■ **What is expected**
Find the line with "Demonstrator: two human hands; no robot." in the listing below. Write it out exactly, along with every later line up to the final one.

■ **Stored data**
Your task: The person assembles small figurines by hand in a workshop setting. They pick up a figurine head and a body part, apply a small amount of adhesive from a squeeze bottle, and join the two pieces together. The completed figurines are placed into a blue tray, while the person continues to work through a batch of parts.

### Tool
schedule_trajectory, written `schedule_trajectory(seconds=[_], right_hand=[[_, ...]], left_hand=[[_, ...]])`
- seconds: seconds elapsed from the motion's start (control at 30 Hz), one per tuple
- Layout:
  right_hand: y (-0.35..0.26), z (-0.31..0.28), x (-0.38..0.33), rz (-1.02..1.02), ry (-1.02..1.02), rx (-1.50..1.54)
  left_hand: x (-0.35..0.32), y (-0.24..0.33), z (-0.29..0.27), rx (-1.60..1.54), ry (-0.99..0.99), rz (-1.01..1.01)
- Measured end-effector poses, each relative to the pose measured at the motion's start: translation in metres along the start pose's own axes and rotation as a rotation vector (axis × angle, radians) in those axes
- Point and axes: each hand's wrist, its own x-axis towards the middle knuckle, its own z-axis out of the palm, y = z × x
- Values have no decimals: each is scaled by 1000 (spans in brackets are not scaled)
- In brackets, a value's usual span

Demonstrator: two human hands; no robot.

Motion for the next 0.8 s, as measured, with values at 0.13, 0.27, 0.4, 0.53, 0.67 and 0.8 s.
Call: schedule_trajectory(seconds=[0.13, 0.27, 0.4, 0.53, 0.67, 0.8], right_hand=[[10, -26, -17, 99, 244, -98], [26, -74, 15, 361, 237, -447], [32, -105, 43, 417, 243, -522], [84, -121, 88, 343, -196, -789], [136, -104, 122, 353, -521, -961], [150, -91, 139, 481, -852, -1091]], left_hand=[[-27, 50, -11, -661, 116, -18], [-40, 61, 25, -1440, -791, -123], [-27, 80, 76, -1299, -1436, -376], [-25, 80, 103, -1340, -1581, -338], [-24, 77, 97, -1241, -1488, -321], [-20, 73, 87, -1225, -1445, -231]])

■ **Response below**
Demonstrator: two human hands; no robot.

Motion for the next 0.8 s, as measured, with values at 0.13, 0.27, 0.4, 0.53, 0.67 and 0.8 s.
Call: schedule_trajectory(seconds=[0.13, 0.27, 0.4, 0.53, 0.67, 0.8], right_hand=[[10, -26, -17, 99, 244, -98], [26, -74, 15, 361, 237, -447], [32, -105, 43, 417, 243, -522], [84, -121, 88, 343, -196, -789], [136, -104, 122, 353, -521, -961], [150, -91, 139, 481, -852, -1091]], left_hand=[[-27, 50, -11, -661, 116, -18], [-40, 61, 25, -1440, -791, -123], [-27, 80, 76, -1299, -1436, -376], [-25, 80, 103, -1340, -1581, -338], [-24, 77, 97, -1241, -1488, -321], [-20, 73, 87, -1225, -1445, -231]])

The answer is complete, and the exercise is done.